Due to the key role VEC NADPH oxidase appears to play in vascular diseases, identification of selective inhibitors is of great interest. Along these lines, several inhibitors have been identified, including nitrovasodilators,²⁴ the flavonoid derivative 6,8-diallyl-5,7-dihydroxy-2-(2-allyl-3-hydroxy-4-methoxyphenyl)-1-H-benzo-[b]-pyran-4-one,²⁵ and peptides such as the antibiotic PR-39.²⁶ Interestingly, PRR regions are also known to bind polyphenols (such as flavonoids).²⁷ It is not surprising, therefore, that phenolics have been found to have NADPH oxidase inhibitory activity.
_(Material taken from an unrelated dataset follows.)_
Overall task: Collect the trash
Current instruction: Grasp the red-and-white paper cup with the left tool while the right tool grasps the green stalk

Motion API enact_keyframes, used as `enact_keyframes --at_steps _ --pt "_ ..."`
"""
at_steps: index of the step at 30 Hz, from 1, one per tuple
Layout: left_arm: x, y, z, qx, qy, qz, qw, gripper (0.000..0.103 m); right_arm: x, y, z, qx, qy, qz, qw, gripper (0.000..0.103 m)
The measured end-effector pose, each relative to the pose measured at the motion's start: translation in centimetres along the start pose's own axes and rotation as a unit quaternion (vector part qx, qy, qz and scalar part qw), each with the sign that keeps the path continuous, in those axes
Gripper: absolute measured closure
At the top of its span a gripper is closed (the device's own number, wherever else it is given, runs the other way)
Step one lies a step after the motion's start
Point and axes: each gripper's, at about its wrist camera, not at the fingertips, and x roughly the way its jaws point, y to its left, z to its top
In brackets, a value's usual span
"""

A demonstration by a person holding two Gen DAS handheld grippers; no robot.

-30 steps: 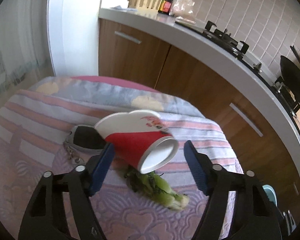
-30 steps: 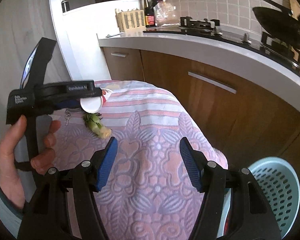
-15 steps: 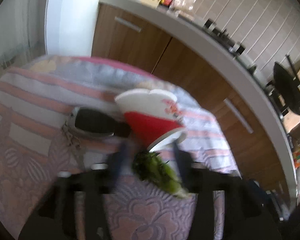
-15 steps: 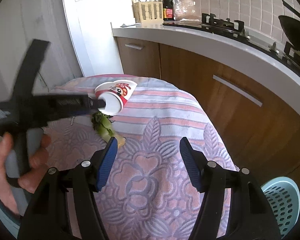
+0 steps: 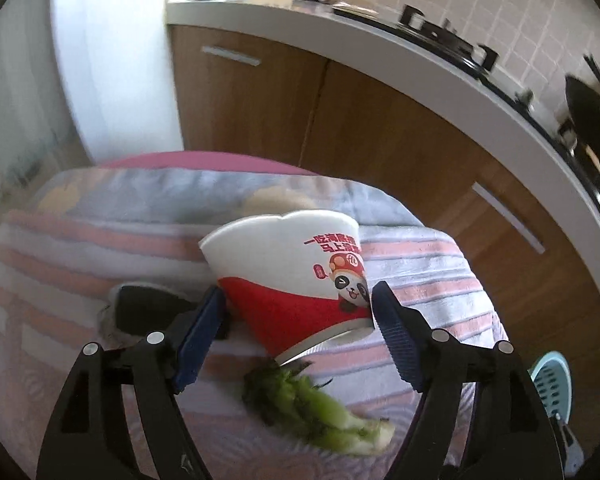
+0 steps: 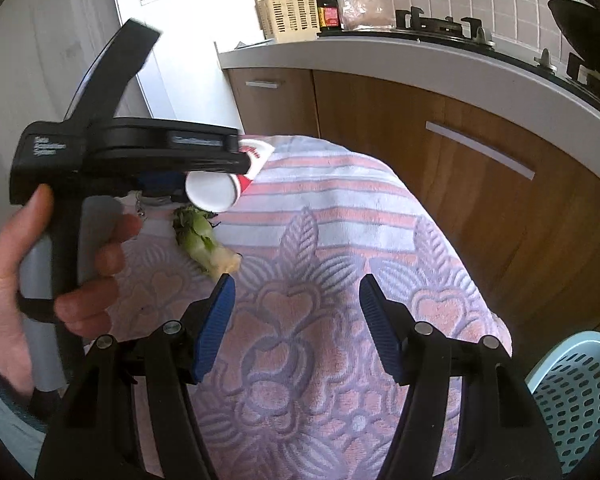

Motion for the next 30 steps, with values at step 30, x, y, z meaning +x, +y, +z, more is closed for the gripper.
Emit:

Apocynin (4′-hydroxy-3′-methoxyacetophenone)28, 29 is a particularly interesting phenol that has been used as inhibitor of NADPH oxidase. While apocynin itself was found to have low activity in vitro29, 30 metabolism in vivo converts the phenol into active metabolites that inhibit the enzyme.30, 31, 32, 33, 34 This may be due to peroxidase catalysis29, 30, 35, 36 leading to disruption of the p47^phox–p22^phox interaction, which is required for translocation of the cytosolic enzyme components to the membrane leading to activation of the enzyme complex. In the current work, we demonstrate that several oligomeric apocynin oxidation products generated by peroxidases are extremely potent inhibitors of VEC NADPH oxidase in vitro. Moreover, a strong correlation exists between the inhibition of VEC NADPH oxidase in endothelial cell-based assays and disruption of the interaction of EC p47^phox–p22^phox in cell-free assays. These results provide additional mechanistic insight into the nature and function of active metabolites of apocynin.